Not that winning isn't biblical, I mean God doesn't advocate losing but the Lord is big on the rules of engagement and it was obvious that some of these guys were not into the 'love thy neighbor' or 'do unto others' message of all churches. Heck, even wiccans believed in those basics!! I would go further to suggest that their preferred philosophies were centered more around some deviant marriage between the martial arts and rugby!!
Now let me say here, because as you probably know by now I am a Christian and of course want to be fair when describing that time as accurately as possible, even though I didn't demonstrate the same generosity to golfers!! The truth is, that most of those guys were great, great, people but like in anything, as time goes by, you tend to recall the extremes of the past. Extremes defined as the beautiful and the horrible. For the moment I am describing the horrible but in a bit I'll give the beautiful some equal time...
So on with the horrible. Golfers, this is where you exact your revenge. There was one team that had plays. Not basketball plays like the rest of the free throw world, rather they had a variation on teamwork that was both corrupt and brilliant because at the proper time one guy would yell a code word, something like, Satan! And instead of doing something that had anything to do with the basketball and advancing it toward the basket, two or more players would slowly slide together and pin a predetermined victim, that we'll call, me!, between them under the basket. Now most of these guys were much older and with that, fatter. And I being skinny but for my thermometer looking gut, was no match for their heavy, jello-like bodies. Because of the anatomy differences, for a moment, I virtually disappeared from the sight of anyone on the court or stands but most importantly, the refs! Yes, I completely disappeared into the folds of aged and hairy fat and did not reappear for what seemed like minutes. And when the ordeal had passed I felt like Bill Murray, I'd been slimed! It was pure intimidation and had nothing to do with basketball. Evil I say!

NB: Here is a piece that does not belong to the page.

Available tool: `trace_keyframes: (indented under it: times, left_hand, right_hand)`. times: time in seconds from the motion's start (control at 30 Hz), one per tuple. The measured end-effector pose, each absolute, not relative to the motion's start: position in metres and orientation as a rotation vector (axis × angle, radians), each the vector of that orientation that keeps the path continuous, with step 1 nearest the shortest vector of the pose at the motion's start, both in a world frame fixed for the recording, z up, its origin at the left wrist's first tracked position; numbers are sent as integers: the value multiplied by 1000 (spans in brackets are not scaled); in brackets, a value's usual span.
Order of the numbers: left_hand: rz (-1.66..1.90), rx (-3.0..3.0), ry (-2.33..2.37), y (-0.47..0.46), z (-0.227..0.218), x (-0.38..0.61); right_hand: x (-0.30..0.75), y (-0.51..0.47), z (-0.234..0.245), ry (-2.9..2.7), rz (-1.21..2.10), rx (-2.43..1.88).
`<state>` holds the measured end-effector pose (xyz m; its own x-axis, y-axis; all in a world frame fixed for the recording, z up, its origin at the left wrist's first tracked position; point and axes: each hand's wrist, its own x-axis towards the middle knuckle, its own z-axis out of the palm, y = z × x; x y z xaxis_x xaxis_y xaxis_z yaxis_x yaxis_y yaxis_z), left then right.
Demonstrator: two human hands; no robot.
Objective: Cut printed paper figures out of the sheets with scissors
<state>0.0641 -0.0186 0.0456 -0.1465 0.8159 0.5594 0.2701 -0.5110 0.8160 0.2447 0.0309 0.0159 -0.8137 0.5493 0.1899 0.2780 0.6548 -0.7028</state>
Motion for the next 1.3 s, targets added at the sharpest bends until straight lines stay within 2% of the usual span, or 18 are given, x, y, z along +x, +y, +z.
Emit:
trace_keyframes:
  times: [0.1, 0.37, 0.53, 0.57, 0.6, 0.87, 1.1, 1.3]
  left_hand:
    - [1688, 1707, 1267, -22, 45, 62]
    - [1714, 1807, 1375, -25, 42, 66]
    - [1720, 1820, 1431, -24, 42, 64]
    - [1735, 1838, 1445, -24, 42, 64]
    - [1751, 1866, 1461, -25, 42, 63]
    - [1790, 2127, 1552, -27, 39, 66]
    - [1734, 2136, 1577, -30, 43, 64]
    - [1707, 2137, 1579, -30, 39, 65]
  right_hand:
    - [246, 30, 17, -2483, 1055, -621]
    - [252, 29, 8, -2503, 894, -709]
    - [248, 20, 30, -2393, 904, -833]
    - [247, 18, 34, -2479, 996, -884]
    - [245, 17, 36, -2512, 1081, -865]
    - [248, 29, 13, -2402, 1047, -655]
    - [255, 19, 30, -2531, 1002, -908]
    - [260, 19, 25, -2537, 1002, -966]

There were no boos from the crowd because they surely must have thought I had stepped off the court, I mean, where else could I have been? All that aggression of course truly meriting a whistle but there was silence. My theory at the time was that the refs were paid off by the bishops but with the advantage of time I now believe it's because they were afraid of these guys. At some point a refs got to walk to his car in the night and surely must have feared a parking lot re-enactment of the slime play.
Well, I've had a little fun at the expense of church league bball of the past but I must say, just a few years ago I joined a team up in Tennessee that was that breath of fresh air I was looking for in my 20's. Yeah, no slime plays, guys would say nice shot, if it was. Even help you up when you fell but in my case they were rarely responsible for the fall for I could do that on my own for any number of reasons. But you can read more about that in 'the Butterfly story' if you aren't worn out by now or perhaps grossed out by the 'aged hairy fat' thing! Hey, sometimes you gotta throw a little imagery in there that makes a reader think 'ewweew'.
It was 30 years after my first church league experience that I played for that team in Tennessee. At the end of the games, when the two teams might shake hands at midcourt,...these guys knelt, held hands and prayed together. The beautiful side of ' church league'!!